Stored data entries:

[Start of Attachment]

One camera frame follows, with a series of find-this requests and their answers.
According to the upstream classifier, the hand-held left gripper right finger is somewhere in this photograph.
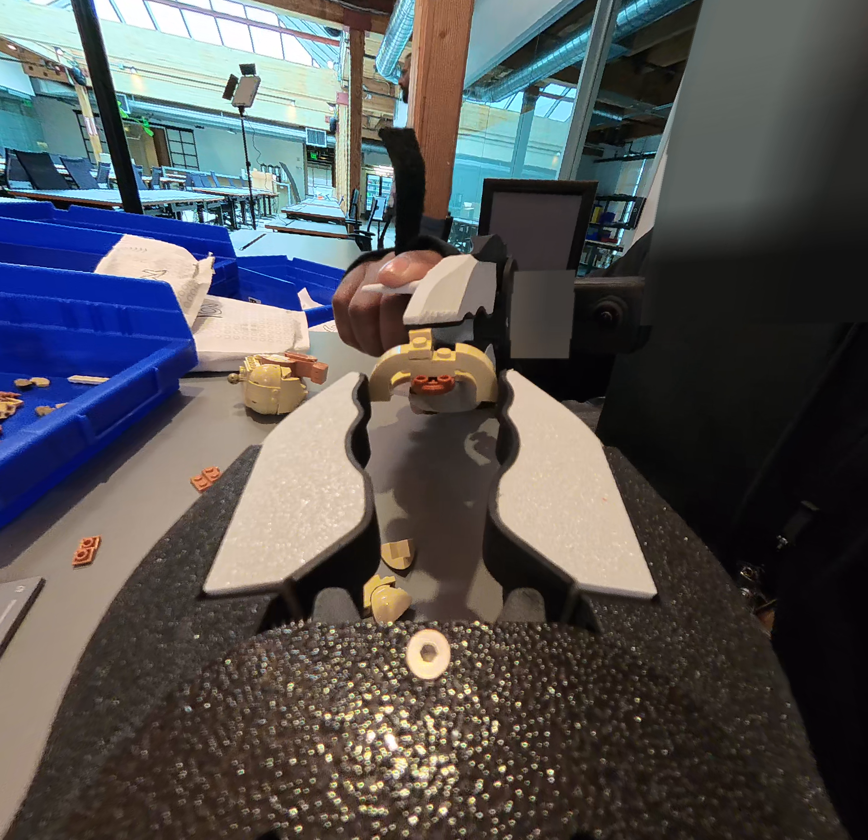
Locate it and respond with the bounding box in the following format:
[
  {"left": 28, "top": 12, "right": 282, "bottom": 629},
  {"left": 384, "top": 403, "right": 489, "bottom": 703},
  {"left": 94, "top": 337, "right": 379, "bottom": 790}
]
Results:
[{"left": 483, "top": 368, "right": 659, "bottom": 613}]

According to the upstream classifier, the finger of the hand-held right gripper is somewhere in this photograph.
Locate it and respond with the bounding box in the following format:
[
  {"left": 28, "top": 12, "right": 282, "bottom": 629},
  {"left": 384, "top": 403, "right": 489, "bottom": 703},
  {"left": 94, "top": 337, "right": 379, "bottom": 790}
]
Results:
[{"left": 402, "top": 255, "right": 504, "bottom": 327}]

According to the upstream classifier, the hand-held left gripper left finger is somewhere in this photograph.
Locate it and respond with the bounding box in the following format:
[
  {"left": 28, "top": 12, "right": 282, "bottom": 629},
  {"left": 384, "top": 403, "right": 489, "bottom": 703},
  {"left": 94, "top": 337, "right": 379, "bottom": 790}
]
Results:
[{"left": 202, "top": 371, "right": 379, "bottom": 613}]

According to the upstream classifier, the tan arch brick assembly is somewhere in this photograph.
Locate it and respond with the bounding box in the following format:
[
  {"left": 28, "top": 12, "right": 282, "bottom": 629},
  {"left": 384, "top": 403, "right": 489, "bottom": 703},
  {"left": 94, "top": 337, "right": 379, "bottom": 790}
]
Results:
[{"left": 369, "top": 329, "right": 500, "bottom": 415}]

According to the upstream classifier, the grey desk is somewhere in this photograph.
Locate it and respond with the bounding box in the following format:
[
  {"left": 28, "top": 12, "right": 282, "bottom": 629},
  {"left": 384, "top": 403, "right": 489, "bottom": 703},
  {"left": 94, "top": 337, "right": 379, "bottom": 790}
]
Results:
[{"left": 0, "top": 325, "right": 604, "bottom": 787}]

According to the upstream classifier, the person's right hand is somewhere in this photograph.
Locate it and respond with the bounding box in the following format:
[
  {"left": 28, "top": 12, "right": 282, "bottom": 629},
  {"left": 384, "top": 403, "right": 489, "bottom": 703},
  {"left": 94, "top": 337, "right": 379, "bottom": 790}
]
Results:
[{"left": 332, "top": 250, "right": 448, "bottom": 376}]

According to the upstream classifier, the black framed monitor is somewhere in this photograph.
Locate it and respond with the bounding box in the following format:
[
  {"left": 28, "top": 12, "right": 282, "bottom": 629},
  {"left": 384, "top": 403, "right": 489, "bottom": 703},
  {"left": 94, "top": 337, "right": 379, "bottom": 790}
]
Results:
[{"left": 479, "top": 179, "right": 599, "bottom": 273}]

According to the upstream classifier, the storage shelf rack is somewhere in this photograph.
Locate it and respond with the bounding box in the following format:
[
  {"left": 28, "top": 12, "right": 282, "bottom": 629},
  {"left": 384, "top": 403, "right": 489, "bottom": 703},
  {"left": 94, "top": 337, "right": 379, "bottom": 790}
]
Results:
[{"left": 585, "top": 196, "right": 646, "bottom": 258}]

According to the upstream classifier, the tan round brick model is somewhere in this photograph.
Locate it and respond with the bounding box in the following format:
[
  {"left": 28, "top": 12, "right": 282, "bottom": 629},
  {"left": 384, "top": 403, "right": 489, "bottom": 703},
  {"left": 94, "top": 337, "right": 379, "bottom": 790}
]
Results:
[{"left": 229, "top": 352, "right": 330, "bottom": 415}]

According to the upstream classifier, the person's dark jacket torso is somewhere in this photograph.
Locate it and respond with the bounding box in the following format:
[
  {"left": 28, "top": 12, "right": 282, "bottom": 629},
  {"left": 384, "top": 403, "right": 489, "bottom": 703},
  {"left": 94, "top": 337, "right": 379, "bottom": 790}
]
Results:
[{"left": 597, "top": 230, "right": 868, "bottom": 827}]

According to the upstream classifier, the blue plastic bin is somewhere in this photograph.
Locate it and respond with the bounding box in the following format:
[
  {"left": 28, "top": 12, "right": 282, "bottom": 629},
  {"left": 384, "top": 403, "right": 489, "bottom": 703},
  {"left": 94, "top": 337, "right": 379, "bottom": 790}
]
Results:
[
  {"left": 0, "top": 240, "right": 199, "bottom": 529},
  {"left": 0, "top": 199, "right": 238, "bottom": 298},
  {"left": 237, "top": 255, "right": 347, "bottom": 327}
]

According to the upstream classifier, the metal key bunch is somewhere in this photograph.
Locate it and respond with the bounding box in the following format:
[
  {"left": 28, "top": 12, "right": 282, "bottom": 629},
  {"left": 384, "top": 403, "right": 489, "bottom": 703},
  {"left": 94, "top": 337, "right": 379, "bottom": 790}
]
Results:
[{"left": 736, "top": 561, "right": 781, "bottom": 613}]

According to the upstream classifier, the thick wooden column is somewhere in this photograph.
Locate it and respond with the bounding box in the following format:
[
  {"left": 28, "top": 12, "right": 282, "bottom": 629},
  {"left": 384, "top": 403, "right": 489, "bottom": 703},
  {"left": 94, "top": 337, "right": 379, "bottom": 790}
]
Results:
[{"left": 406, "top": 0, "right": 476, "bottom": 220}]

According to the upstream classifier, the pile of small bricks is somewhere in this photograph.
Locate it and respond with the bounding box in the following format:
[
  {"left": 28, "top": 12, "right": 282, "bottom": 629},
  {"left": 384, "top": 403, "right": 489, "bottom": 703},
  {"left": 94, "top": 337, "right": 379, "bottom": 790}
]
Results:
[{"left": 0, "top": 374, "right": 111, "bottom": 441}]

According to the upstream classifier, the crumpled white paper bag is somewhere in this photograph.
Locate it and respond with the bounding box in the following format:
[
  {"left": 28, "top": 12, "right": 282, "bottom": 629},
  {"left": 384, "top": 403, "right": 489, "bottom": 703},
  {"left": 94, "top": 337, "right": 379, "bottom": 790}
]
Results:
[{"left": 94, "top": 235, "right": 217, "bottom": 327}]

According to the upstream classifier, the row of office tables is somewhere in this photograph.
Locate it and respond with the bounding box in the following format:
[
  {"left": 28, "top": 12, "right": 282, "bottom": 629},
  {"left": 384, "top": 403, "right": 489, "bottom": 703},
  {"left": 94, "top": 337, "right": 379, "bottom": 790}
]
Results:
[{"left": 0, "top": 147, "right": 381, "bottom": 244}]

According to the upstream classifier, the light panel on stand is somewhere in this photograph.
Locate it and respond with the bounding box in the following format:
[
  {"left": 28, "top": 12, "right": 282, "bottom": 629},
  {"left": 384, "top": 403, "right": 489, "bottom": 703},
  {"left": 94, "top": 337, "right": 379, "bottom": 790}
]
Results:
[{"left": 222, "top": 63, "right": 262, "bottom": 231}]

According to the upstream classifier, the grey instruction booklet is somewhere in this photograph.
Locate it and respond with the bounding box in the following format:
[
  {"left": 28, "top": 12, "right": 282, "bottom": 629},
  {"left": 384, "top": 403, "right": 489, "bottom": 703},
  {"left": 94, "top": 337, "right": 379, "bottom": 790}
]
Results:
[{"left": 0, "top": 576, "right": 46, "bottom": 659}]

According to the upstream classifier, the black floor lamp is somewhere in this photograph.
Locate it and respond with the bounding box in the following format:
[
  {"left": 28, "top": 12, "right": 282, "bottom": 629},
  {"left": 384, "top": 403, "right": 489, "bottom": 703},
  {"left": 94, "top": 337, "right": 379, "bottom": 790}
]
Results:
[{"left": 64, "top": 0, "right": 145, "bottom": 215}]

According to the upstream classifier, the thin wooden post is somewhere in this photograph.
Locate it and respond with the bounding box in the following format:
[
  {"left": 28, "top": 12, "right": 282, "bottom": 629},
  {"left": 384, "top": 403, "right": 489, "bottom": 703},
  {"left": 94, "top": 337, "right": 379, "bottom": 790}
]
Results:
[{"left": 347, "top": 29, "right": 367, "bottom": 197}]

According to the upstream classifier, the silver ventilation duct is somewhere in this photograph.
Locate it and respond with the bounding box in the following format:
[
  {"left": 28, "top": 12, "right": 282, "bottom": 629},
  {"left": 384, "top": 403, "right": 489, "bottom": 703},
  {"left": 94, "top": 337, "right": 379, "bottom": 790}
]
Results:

[End of Attachment]

**WHAT IS BEING ASKED**:
Set down verbatim only the lines between the start of the data above and the line with "right finger is somewhere in this photograph.", both boundaries included.

**SOLUTION TO THE EXERCISE**:
One camera frame follows, with a series of find-this requests and their answers.
According to the upstream classifier, the hand-held left gripper right finger is somewhere in this photograph.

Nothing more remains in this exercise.